▶ _WHAT YOU ARE ASKED TO DO_: The lines from the top of the listing through the one containing "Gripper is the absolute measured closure" are to be retyped exactly, with no other lines.

▶ _MATERIAL PROVIDED_:
- - -
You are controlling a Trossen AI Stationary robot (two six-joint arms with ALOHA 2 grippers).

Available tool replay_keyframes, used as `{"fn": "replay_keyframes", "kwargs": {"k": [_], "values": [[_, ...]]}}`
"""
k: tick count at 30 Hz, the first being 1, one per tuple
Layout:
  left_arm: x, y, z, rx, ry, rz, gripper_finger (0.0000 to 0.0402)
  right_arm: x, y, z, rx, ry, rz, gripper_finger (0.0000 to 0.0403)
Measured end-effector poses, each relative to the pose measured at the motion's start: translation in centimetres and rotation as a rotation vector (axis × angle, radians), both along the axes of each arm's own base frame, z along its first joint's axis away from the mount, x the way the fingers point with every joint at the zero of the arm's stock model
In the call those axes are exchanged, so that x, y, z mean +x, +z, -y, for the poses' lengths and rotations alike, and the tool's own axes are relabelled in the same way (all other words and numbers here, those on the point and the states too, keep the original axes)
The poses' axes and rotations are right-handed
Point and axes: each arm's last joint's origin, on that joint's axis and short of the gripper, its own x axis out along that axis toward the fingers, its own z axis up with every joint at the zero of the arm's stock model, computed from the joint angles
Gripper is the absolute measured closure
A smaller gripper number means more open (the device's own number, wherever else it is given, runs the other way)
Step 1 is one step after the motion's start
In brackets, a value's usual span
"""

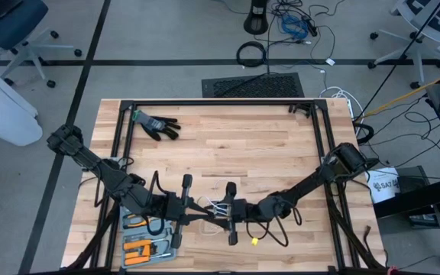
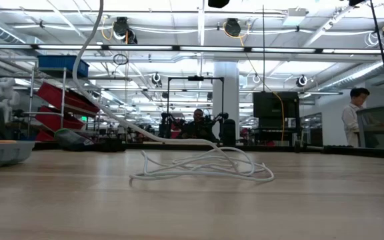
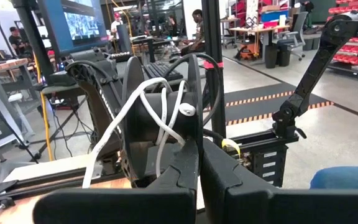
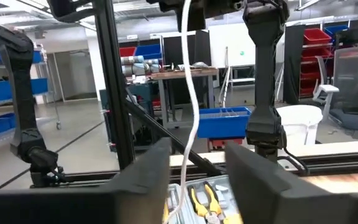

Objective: Coil cords
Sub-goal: Coil the white cable wire into the spool

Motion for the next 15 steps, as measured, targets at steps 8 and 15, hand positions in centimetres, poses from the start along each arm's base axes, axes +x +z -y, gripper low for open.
{"fn": "replay_keyframes", "kwargs": {"k": [8, 15], "values": [[0.0, 0.0, 0.0, 0.000, 0.000, 0.001, 0.0395, 0.0, 0.0, 0.0, 0.006, 0.000, 0.002, 0.0393], [-0.3, 0.4, 0.5, -0.001, -0.049, 0.038, 0.0395, -0.1, -1.0, -0.5, 0.022, 0.018, -0.102, 0.0401]]}}
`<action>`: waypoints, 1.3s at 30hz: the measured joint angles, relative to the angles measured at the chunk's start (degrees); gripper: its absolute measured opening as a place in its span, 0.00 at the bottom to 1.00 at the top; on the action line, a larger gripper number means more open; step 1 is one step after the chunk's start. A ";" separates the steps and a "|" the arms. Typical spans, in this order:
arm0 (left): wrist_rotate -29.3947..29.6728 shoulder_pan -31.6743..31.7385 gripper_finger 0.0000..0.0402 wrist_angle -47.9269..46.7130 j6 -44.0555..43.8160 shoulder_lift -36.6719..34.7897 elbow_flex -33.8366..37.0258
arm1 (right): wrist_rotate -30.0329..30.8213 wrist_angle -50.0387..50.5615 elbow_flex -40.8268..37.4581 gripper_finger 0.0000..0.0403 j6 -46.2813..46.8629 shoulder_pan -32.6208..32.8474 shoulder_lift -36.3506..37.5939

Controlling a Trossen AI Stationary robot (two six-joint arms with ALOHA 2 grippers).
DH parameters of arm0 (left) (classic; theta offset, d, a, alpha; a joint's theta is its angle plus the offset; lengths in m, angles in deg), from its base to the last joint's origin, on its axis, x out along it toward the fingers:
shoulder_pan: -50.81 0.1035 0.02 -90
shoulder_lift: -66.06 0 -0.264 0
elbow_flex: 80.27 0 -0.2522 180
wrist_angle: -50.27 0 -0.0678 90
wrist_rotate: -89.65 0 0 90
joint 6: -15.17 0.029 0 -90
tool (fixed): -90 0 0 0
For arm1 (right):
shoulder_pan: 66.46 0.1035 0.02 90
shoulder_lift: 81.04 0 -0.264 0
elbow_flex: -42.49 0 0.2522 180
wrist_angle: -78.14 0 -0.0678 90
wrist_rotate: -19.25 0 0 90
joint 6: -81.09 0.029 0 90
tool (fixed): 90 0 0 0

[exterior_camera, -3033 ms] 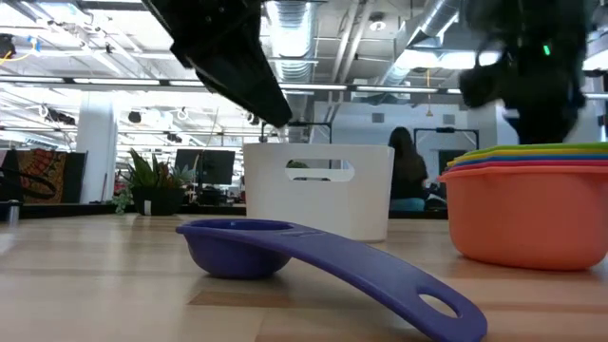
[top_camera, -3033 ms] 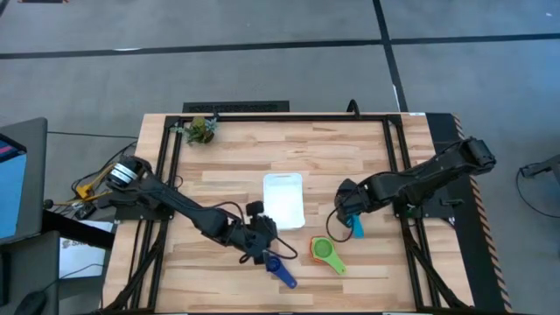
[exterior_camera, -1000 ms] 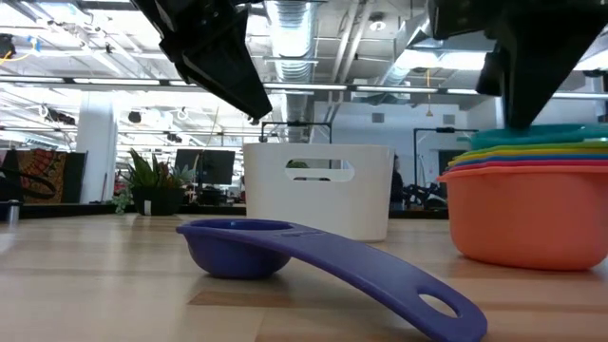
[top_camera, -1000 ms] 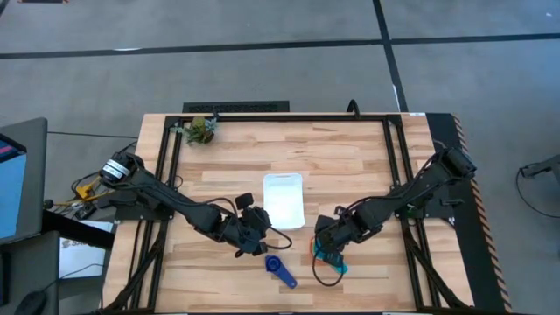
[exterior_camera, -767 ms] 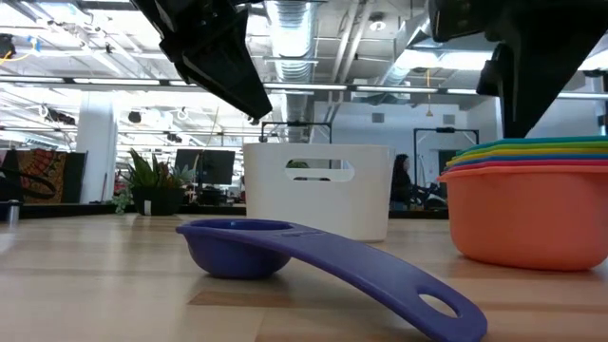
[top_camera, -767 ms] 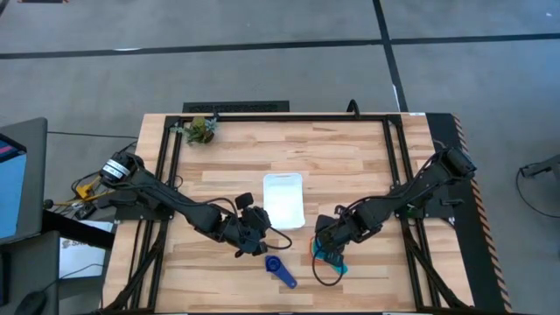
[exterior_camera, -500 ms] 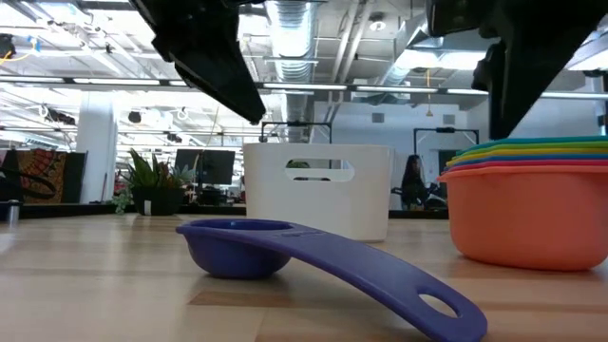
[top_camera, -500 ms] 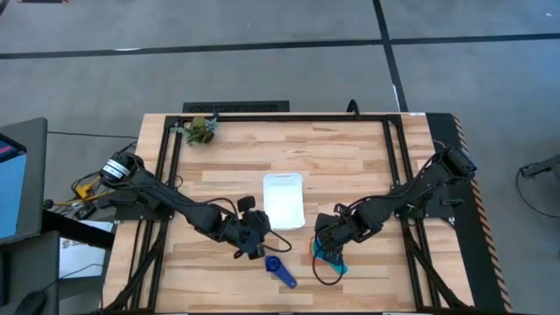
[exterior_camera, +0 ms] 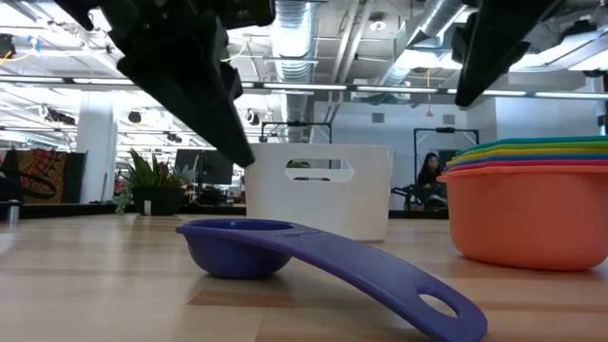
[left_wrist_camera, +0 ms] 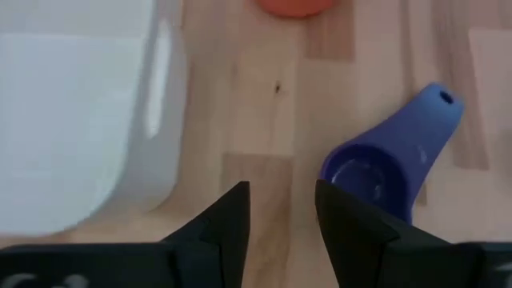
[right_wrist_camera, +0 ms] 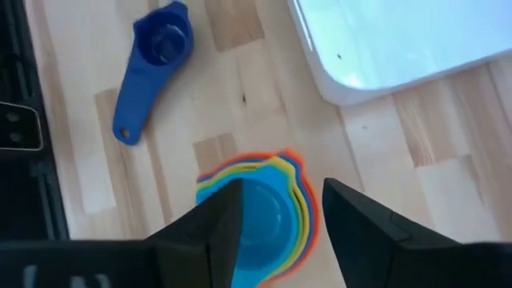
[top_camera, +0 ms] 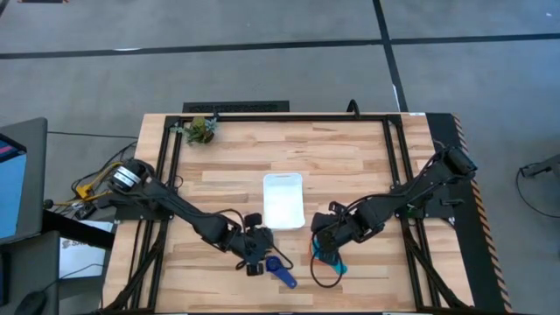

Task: Nest measuring cups in basket
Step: Stack the violet measuring cup on top of the light blue measuring cup

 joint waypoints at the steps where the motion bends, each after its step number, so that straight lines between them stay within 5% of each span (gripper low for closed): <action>1: 0.00 0.00 0.33 0.12 -0.40 0.27 -0.02 | -0.02 -0.09 0.00 0.48 0.01 0.02 0.00; 13: -2.04 -0.07 0.33 1.34 -3.10 2.41 -0.08 | -0.01 -3.48 0.00 0.49 0.00 -0.03 0.00; 25: -2.16 -0.10 0.33 -4.03 -4.51 1.94 -0.20 | 4.53 -22.22 0.00 0.43 -1.91 -1.09 -3.99; 39: 14.54 -3.79 0.33 -22.37 -12.30 -8.20 -0.50 | 4.44 -29.68 8.04 0.42 -9.38 -4.10 -21.15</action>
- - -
▶ _RESULT OF THE TASK_:
You are controlling a Trossen AI Stationary robot (two six-joint arms with ALOHA 2 grippers).

Available tool replay_keyframes, used as `{"fn": "replay_keyframes", "kwargs": {"k": [_], "values": [[_, ...]]}}`
"""
k: tick count at 30 Hz, the first being 1, one per tuple
Layout:
  left_arm: x, y, z, rx, ry, rz, gripper_finger (0.0000 to 0.0402)
  right_arm: x, y, z, rx, ry, rz, gripper_finger (0.0000 to 0.0403)
Measured end-effector poses, each relative to the pose measured at the motion's start: translation in centimetres and rotation as a rotation vector (axis × angle, radians), both along the axes of each arm's own base frame, z along its first joint's axis away from the mount, x the way the fingers point with every joint at the zero of the arm's stock model
In the call those axes are exchanged, so that x, y, z mean +x, +z, -y, for the poses' lengths and rotations alike, and the tool's own axes are relabelled in the same way (all other words and numbers here, those on the point and the states too, keep the original axes)
The poses' axes and rotations are right-handed
Point and axes: each arm's last joint's origin, on that joint's axis and short of the gripper, its own x axis out along that axis toward the fingers, its own z axis up with every joint at the zero of the arm's stock model, computed from the joint angles
Gripper is the absolute measured closure

No additional work is needed on this exercise.